Exercise instructions:
Exact copies of all the lines below are required.

Data block:
»»

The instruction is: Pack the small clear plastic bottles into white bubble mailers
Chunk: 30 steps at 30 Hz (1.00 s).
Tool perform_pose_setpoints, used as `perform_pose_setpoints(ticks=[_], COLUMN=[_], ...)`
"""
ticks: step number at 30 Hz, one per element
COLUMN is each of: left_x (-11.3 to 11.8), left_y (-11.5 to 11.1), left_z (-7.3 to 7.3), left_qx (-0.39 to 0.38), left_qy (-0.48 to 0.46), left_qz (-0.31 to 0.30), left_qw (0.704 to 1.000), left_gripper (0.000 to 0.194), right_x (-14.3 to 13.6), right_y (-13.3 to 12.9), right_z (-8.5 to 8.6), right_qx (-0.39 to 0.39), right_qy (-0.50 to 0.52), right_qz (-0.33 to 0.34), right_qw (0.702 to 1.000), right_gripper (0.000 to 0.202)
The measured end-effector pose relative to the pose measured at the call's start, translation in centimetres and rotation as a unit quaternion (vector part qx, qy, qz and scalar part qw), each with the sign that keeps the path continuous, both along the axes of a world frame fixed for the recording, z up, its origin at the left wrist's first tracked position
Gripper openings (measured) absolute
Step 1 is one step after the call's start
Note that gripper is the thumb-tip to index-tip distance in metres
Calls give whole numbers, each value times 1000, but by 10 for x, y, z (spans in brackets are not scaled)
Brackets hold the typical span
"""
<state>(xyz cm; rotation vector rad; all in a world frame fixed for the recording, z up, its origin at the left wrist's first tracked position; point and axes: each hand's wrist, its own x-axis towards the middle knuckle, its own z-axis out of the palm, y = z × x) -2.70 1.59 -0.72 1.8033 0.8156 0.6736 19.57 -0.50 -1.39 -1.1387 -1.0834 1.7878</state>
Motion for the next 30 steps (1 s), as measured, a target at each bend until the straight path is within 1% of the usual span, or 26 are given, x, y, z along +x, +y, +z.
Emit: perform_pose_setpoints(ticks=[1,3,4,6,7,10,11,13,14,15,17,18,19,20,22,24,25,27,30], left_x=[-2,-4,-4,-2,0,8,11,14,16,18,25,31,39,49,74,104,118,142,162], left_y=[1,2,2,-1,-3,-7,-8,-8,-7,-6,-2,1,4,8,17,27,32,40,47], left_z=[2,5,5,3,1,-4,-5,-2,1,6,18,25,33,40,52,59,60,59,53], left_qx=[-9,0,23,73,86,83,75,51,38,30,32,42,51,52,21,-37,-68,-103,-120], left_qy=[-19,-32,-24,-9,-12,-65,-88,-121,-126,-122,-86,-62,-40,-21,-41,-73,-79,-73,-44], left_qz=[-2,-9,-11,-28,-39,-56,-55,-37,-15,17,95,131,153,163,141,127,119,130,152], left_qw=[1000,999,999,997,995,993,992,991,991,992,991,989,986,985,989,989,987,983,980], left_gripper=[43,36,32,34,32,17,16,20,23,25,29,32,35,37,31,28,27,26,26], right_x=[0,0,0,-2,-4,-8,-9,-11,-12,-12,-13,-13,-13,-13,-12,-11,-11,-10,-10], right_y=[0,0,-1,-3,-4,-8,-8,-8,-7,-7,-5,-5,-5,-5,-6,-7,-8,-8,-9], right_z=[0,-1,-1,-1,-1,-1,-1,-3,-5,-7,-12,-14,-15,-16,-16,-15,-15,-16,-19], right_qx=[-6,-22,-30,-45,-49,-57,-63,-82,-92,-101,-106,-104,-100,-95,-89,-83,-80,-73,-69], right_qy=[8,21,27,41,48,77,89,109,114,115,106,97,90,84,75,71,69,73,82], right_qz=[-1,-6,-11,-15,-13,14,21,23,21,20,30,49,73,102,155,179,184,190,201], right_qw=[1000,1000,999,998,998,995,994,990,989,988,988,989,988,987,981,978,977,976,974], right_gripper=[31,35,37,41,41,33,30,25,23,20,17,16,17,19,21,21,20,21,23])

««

Result of the exercise:
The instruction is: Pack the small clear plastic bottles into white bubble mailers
Chunk: 30 steps at 30 Hz (1.00 s).
Tool perform_pose_setpoints, used as `perform_pose_setpoints(ticks=[_], COLUMN=[_], ...)`
"""
ticks: step number at 30 Hz, one per element
COLUMN is each of: left_x (-11.3 to 11.8), left_y (-11.5 to 11.1), left_z (-7.3 to 7.3), left_qx (-0.39 to 0.38), left_qy (-0.48 to 0.46), left_qz (-0.31 to 0.30), left_qw (0.704 to 1.000), left_gripper (0.000 to 0.194), right_x (-14.3 to 13.6), right_y (-13.3 to 12.9), right_z (-8.5 to 8.6), right_qx (-0.39 to 0.39), right_qy (-0.50 to 0.52), right_qz (-0.33 to 0.34), right_qw (0.702 to 1.000), right_gripper (0.000 to 0.202)
The measured end-effector pose relative to the pose measured at the call's start, translation in centimetres and rotation as a unit quaternion (vector part qx, qy, qz and scalar part qw), each with the sign that keeps the path continuous, both along the axes of a world frame fixed for the recording, z up, its origin at the left wrist's first tracked position
Gripper openings (measured) absolute
Step 1 is one step after the call's start
Note that gripper is the thumb-tip to index-tip distance in metres
Calls give whole numbers, each value times 1000, but by 10 for x, y, z (spans in brackets are not scaled)
Brackets hold the typical span
"""
<state>(xyz cm; rotation vector rad; all in a world frame fixed for the recording, z up, its origin at the left wrist's first tracked position; point and axes: each hand's wrist, its own x-axis towards the middle knuckle, its own z-axis out of the palm, y = z × x) -2.70 1.59 -0.72 1.8033 0.8156 0.6736 19.57 -0.50 -1.39 -1.1387 -1.0834 1.7878</state>
Motion for the next 30 steps (1 s), as measured, a target at each bend until the straight path is within 1% of the usual span, or 26 are given, x, y, z along +x, +y, +z.
Emit: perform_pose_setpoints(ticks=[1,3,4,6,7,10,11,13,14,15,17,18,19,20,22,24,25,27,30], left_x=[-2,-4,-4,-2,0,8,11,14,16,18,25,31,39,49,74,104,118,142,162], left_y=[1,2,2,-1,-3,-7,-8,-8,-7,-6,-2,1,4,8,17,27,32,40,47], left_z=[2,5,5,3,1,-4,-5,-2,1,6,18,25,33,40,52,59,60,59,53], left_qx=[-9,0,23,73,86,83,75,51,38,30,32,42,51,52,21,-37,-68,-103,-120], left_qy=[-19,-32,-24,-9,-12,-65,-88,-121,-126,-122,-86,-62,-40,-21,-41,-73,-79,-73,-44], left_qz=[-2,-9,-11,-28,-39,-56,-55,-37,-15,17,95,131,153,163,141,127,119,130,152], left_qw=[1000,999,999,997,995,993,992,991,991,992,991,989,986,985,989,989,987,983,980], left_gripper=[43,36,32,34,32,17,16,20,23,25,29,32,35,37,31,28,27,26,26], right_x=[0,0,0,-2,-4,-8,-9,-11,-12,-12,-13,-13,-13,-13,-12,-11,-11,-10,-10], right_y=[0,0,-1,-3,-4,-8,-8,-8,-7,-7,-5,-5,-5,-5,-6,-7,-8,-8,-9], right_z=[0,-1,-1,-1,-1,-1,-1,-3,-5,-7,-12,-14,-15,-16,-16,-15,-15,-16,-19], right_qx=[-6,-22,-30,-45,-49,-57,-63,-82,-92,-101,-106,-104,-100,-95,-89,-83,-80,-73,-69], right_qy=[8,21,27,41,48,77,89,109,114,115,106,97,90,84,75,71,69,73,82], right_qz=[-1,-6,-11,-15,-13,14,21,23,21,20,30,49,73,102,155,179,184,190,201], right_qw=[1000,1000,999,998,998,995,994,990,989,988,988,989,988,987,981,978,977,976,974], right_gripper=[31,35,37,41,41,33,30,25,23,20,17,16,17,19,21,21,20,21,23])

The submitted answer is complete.